● Recorded data

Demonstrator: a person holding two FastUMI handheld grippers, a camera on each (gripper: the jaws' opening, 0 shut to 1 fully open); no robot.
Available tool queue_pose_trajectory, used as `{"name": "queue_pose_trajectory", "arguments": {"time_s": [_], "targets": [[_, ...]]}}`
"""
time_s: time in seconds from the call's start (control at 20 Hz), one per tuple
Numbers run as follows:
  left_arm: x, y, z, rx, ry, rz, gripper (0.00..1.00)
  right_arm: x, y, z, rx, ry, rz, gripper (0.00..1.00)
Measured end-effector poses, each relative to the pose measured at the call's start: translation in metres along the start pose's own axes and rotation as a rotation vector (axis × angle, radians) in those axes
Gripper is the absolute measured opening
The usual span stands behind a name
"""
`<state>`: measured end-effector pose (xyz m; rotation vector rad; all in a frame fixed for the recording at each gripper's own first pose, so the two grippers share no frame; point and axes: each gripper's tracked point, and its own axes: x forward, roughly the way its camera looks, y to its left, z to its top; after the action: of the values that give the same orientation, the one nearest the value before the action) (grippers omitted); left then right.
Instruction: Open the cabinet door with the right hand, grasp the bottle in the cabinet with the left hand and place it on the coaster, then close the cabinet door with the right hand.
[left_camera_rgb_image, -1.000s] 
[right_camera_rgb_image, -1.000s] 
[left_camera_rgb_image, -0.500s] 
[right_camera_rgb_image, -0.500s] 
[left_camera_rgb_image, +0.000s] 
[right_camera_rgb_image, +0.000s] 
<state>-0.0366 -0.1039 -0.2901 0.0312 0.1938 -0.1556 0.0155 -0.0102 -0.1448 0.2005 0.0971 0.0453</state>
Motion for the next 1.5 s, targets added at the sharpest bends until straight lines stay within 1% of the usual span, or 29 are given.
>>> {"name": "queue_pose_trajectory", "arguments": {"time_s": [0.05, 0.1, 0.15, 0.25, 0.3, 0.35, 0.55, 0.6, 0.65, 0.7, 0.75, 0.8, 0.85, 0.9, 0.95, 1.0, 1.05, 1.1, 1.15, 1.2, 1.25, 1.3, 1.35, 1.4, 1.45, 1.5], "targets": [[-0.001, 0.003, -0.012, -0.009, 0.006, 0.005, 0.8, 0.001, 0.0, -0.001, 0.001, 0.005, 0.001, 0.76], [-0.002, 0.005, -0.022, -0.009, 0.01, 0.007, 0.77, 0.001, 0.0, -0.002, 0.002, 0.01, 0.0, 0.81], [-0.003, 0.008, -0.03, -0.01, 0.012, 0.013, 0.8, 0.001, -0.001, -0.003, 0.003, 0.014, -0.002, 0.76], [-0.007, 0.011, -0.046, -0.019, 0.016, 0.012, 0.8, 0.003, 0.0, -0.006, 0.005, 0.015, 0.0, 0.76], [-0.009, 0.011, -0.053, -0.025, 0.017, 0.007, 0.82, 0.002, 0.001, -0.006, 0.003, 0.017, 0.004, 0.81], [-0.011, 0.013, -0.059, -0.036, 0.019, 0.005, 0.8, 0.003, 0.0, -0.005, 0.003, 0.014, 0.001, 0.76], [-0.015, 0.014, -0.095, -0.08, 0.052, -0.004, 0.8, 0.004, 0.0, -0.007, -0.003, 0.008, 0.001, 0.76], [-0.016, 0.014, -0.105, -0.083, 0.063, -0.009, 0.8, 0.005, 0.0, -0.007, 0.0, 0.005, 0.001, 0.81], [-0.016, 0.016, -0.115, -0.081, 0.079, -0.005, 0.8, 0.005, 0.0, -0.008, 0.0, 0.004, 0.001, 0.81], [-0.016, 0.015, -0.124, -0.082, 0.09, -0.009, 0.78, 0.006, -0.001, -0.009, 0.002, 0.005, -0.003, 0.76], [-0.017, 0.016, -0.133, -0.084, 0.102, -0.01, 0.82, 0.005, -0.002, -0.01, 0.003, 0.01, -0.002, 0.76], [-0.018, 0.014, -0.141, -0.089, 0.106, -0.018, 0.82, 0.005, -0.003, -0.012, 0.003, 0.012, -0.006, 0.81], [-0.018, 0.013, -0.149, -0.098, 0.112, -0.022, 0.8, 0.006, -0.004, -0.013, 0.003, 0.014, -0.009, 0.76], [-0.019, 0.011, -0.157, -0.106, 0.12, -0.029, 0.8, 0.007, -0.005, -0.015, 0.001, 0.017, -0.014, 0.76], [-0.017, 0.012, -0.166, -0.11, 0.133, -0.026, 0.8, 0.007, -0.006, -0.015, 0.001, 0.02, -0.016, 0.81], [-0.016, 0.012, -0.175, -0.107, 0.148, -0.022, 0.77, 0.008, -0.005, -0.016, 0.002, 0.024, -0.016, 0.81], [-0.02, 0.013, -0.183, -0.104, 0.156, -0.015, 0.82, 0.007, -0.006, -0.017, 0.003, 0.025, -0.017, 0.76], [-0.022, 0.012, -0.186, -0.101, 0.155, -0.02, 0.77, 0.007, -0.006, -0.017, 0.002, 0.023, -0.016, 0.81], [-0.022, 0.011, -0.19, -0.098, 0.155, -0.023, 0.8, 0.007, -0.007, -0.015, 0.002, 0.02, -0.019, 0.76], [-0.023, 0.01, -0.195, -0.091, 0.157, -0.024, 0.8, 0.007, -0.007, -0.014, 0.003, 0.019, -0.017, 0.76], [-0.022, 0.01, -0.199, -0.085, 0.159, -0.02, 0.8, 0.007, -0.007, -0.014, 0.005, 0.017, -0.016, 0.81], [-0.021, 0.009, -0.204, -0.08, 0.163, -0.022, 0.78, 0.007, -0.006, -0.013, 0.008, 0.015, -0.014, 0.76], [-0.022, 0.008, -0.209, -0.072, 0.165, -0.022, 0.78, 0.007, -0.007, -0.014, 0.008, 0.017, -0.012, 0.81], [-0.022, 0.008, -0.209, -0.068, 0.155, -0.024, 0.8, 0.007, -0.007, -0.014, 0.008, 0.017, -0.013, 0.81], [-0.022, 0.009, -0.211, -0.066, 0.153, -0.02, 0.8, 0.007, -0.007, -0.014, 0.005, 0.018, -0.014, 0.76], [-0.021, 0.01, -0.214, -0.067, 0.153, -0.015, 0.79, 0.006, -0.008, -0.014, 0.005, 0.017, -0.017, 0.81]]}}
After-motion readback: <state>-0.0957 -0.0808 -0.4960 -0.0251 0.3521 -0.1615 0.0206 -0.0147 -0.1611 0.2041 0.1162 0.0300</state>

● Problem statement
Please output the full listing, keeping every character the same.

● Task result
Demonstrator: a person holding two FastUMI handheld grippers, a camera on each (gripper: the jaws' opening, 0 shut to 1 fully open); no robot.
Available tool queue_pose_trajectory, used as `{"name": "queue_pose_trajectory", "arguments": {"time_s": [_], "targets": [[_, ...]]}}`
"""
time_s: time in seconds from the call's start (control at 20 Hz), one per tuple
Numbers run as follows:
  left_arm: x, y, z, rx, ry, rz, gripper (0.00..1.00)
  right_arm: x, y, z, rx, ry, rz, gripper (0.00..1.00)
Measured end-effector poses, each relative to the pose measured at the call's start: translation in metres along the start pose's own axes and rotation as a rotation vector (axis × angle, radians) in those axes
Gripper is the absolute measured opening
The usual span stands behind a name
"""
`<state>`: measured end-effector pose (xyz m; rotation vector rad; all in a frame fixed for the recording at each gripper's own first pose, so the two grippers share no frame; point and axes: each gripper's tracked point, and its own axes: x forward, roughly the way its camera looks, y to its left, z to its top; after the action: of the values that give the same orientation, the one nearest the value before the action) (grippers omitted); left then right.
Instruction: Open the cabinet door with the right hand, grasp the bottle in the cabinet with the left hand and place it on the coaster, then close the cabinet door with the right hand.
[left_camera_rgb_image, -1.000s] 
[right_camera_rgb_image, -1.000s] 
[left_camera_rgb_image, -0.500s] 
[right_camera_rgb_image, -0.500s] 
[left_camera_rgb_image, +0.000s] 
[right_camera_rgb_image, +0.000s] 
<state>-0.0366 -0.1039 -0.2901 0.0312 0.1938 -0.1556 0.0155 -0.0102 -0.1448 0.2005 0.0971 0.0453</state>
Motion for the next 1.5 s, targets added at the sharpest bends until straight lines stay within 1% of the usual span, or 29 are given.
>>> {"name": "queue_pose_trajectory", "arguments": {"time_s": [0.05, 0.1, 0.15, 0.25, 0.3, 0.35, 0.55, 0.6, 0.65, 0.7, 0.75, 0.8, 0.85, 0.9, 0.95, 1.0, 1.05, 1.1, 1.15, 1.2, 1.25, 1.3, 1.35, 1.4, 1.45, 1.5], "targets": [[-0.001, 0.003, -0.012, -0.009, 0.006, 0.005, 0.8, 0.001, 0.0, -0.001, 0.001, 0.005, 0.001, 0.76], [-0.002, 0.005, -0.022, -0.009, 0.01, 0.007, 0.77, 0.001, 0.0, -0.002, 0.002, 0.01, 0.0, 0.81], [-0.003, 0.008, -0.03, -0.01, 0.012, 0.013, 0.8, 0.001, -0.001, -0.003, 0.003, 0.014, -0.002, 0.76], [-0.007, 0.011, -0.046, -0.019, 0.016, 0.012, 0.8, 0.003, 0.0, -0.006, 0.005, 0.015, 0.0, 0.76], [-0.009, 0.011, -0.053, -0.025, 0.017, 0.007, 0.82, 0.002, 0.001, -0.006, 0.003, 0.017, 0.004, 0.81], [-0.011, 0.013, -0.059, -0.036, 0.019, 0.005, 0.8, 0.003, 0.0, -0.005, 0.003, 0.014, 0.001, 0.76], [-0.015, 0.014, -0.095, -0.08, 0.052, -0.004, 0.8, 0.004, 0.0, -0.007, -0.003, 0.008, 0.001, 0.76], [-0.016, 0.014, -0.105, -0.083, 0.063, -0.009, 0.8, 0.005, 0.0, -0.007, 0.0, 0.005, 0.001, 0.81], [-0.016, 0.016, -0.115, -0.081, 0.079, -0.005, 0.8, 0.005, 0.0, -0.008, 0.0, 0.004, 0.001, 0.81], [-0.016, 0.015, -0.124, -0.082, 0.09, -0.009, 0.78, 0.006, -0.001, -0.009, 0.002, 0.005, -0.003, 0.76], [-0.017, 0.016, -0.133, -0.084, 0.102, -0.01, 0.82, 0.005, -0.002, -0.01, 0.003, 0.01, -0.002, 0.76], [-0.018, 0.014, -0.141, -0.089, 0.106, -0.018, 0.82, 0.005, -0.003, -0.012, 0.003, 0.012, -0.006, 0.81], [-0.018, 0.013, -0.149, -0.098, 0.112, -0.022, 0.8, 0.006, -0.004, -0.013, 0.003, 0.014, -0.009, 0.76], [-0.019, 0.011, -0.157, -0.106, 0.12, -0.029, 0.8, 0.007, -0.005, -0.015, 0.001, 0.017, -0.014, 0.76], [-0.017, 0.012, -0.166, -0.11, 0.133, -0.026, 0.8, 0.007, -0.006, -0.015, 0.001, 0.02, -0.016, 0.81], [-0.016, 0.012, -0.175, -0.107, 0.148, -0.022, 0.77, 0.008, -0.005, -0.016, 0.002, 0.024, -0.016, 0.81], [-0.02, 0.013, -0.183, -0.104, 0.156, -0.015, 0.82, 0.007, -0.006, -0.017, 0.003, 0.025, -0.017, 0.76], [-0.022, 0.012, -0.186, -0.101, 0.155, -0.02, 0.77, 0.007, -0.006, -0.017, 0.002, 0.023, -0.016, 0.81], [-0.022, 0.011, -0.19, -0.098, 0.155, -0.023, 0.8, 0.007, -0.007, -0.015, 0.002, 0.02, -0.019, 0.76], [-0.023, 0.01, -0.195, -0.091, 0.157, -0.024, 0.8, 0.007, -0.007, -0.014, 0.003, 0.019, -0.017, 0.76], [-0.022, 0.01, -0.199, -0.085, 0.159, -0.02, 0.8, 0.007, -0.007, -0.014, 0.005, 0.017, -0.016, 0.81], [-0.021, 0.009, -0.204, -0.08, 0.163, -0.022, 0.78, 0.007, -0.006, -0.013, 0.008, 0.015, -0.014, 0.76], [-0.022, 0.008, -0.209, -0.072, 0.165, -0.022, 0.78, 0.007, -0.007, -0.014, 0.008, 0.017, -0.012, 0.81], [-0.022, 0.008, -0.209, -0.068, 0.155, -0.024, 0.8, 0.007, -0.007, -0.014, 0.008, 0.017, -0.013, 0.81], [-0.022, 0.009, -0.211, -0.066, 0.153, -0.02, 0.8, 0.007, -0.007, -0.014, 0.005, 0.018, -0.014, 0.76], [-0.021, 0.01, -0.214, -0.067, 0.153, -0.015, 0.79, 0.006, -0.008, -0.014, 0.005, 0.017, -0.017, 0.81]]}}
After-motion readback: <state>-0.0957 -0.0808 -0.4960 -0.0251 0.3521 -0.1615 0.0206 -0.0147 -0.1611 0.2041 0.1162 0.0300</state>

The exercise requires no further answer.